- [DATA IN THIS EXERCISE]:
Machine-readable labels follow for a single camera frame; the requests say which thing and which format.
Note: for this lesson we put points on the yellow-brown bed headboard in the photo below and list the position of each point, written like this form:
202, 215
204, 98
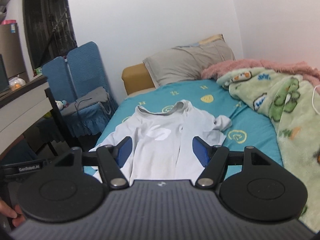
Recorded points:
136, 78

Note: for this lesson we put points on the white desk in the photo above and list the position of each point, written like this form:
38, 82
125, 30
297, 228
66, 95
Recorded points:
21, 108

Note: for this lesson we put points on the small plush toy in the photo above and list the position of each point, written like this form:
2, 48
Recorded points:
61, 104

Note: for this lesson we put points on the teal patterned bed sheet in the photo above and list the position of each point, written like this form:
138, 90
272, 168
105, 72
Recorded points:
248, 127

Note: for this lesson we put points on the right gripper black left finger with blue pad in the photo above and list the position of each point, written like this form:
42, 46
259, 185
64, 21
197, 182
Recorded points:
109, 159

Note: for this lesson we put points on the white long-sleeve shirt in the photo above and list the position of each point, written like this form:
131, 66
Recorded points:
162, 143

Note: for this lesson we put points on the grey bag on chair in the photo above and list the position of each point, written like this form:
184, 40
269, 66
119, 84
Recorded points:
95, 96

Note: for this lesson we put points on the blue folding chair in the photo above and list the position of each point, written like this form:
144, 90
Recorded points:
73, 77

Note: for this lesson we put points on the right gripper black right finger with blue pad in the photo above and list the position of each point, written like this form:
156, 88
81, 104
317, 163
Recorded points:
217, 159

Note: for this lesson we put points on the yellow pillow behind grey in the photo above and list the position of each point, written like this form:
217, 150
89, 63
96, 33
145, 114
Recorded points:
209, 40

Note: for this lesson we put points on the green cartoon fleece blanket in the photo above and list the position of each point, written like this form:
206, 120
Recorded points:
292, 105

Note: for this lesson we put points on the pink fluffy blanket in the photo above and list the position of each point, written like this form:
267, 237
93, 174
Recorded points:
308, 73

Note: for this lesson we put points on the dark window with grille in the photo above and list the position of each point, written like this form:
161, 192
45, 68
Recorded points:
48, 30

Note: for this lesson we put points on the person's left hand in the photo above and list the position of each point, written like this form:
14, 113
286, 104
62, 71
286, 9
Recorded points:
14, 213

- [REQUIRED ACTION]: Transcribe every entry word for word, but skip the pictures.

- [EXERCISE ANSWER]:
Machine-readable labels follow for a single camera frame; the requests say which thing and which format.
Note: for this lesson we put points on the yellow-brown bed headboard in the photo below and list the position of each point, written like this form:
202, 215
204, 98
Recorded points:
136, 78

Note: for this lesson we put points on the white desk in the photo above and list the position of each point, written like this form:
38, 82
125, 30
297, 228
66, 95
Recorded points:
21, 108

Note: for this lesson we put points on the small plush toy in the photo above and list the position of each point, written like this form:
2, 48
Recorded points:
61, 104

Note: for this lesson we put points on the teal patterned bed sheet in the photo above and list the position of each point, written like this form:
138, 90
272, 168
105, 72
Recorded points:
248, 127

Note: for this lesson we put points on the right gripper black left finger with blue pad in the photo above and list the position of each point, written like this form:
42, 46
259, 185
64, 21
197, 182
Recorded points:
109, 159

Note: for this lesson we put points on the white long-sleeve shirt in the photo above and list the position of each point, written like this form:
131, 66
Recorded points:
162, 143

Note: for this lesson we put points on the grey bag on chair in the photo above and list the position of each point, written like this form:
184, 40
269, 66
119, 84
Recorded points:
95, 96

Note: for this lesson we put points on the blue folding chair in the photo above and list the position of each point, written like this form:
144, 90
Recorded points:
73, 77

Note: for this lesson we put points on the right gripper black right finger with blue pad in the photo above and list the position of each point, written like this form:
156, 88
81, 104
317, 163
Recorded points:
217, 159

Note: for this lesson we put points on the yellow pillow behind grey in the photo above and list the position of each point, written like this form:
217, 150
89, 63
96, 33
145, 114
Recorded points:
209, 40

Note: for this lesson we put points on the green cartoon fleece blanket in the photo above and list the position of each point, written like this form:
206, 120
Recorded points:
292, 105

Note: for this lesson we put points on the pink fluffy blanket in the photo above and list the position of each point, written like this form:
267, 237
93, 174
Recorded points:
308, 73

Note: for this lesson we put points on the dark window with grille in the photo above and list the position of each point, written like this form:
161, 192
45, 68
Recorded points:
48, 30

Note: for this lesson we put points on the person's left hand in the photo above and list the position of each point, written like this form:
14, 113
286, 104
62, 71
286, 9
Recorded points:
14, 213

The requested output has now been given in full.